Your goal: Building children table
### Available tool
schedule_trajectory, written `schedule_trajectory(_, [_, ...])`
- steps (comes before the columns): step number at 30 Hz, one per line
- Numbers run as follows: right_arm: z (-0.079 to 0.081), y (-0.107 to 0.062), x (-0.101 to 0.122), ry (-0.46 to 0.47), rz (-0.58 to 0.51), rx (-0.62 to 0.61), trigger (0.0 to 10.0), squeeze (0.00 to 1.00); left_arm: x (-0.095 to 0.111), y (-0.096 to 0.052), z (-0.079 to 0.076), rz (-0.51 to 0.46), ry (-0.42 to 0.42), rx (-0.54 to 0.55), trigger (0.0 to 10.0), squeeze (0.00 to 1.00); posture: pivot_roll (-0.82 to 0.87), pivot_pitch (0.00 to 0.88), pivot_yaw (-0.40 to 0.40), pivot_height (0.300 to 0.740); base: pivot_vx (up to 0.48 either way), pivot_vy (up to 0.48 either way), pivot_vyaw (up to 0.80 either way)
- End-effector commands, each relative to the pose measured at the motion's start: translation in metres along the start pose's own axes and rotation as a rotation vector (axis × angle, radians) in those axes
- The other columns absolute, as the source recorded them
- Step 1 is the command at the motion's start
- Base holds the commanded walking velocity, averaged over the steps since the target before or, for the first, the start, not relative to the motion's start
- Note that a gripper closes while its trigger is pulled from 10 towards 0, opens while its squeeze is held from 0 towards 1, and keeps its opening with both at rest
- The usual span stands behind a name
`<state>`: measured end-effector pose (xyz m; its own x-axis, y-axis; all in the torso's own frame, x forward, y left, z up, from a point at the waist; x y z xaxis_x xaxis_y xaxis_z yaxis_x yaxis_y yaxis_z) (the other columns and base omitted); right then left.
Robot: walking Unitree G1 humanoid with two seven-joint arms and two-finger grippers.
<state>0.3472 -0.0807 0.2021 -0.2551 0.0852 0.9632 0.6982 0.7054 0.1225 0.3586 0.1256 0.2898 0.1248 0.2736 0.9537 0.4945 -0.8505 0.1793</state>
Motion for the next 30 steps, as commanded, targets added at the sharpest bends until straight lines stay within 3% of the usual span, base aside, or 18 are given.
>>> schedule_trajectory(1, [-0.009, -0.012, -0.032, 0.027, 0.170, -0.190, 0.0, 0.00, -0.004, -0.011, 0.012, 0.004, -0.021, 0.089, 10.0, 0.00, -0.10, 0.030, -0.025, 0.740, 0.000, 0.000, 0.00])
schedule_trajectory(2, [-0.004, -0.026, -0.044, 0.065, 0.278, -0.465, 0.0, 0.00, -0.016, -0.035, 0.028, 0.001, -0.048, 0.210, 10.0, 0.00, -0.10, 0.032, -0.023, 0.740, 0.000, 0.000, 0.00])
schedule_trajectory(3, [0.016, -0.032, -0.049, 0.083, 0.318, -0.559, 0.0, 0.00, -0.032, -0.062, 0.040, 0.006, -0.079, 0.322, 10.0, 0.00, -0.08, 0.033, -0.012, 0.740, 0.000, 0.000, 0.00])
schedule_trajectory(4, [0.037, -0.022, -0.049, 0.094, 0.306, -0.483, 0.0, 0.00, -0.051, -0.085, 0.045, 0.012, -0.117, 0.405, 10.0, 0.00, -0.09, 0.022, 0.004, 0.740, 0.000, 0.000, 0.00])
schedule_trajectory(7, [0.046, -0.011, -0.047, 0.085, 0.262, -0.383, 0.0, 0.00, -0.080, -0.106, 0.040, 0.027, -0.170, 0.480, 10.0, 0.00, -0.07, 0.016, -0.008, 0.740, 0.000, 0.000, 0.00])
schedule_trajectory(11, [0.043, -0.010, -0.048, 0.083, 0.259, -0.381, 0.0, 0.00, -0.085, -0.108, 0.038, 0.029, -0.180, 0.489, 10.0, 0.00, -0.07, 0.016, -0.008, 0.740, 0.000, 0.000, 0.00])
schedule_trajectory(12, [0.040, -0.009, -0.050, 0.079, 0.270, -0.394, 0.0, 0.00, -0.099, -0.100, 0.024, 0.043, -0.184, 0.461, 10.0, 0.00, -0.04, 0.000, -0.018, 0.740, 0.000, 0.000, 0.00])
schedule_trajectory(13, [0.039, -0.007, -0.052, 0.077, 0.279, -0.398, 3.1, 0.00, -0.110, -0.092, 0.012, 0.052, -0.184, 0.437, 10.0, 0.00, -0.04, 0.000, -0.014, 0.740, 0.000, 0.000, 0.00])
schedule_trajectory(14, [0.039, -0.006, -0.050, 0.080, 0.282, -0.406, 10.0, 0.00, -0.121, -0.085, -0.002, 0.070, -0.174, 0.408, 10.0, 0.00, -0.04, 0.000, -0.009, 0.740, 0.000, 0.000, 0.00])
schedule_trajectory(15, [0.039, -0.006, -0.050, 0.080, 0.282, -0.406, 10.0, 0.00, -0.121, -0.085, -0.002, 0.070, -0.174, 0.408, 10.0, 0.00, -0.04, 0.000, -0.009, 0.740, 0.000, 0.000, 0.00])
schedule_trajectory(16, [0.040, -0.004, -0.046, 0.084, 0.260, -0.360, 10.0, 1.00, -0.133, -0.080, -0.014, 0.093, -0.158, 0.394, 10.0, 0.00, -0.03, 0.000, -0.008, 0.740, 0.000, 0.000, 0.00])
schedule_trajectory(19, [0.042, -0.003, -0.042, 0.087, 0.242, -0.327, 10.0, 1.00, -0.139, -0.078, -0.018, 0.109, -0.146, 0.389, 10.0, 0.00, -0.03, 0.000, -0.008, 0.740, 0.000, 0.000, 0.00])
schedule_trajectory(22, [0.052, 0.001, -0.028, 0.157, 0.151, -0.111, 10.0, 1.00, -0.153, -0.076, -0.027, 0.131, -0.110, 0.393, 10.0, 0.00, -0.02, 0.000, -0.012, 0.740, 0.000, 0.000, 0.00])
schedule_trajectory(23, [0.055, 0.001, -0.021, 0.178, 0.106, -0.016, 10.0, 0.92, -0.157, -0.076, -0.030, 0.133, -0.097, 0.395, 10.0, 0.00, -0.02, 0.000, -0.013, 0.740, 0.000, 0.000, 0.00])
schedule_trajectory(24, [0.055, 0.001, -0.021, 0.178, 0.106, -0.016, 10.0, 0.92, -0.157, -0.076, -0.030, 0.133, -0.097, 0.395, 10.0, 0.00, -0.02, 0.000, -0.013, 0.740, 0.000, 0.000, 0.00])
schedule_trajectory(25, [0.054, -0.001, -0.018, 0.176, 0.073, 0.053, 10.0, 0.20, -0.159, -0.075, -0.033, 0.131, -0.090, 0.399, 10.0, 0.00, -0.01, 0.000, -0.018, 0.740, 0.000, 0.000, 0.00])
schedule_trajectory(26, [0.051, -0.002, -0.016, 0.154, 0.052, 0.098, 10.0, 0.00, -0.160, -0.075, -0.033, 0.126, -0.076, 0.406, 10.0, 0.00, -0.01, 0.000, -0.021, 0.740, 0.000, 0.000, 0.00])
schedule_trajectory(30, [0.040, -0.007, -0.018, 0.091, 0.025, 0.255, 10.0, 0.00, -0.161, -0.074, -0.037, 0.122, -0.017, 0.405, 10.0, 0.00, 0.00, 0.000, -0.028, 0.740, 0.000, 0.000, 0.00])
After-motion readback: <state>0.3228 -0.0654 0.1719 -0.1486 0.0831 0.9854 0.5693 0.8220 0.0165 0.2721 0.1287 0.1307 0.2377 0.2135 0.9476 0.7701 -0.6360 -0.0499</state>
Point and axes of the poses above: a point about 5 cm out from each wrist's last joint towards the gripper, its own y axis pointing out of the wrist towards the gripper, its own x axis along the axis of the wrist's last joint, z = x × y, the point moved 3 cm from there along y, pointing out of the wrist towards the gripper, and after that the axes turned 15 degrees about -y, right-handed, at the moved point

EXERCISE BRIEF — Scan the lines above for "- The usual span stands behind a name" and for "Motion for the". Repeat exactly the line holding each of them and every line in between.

SOLUTION TO THE PROBLEM —
- The usual span stands behind a name
`<state>`: measured end-effector pose (xyz m; its own x-axis, y-axis; all in the torso's own frame, x forward, y left, z up, from a point at the waist; x y z xaxis_x xaxis_y xaxis_z yaxis_x yaxis_y yaxis_z) (the other columns and base omitted); right then left.
Robot: walking Unitree G1 humanoid with two seven-joint arms and two-finger grippers.
<state>0.3472 -0.0807 0.2021 -0.2551 0.0852 0.9632 0.6982 0.7054 0.1225 0.3586 0.1256 0.2898 0.1248 0.2736 0.9537 0.4945 -0.8505 0.1793</state>
Motion for the next 30 steps, as commanded, targets added at the sharpest bends until straight lines stay within 3% of the usual span, base aside, or 18 are given.

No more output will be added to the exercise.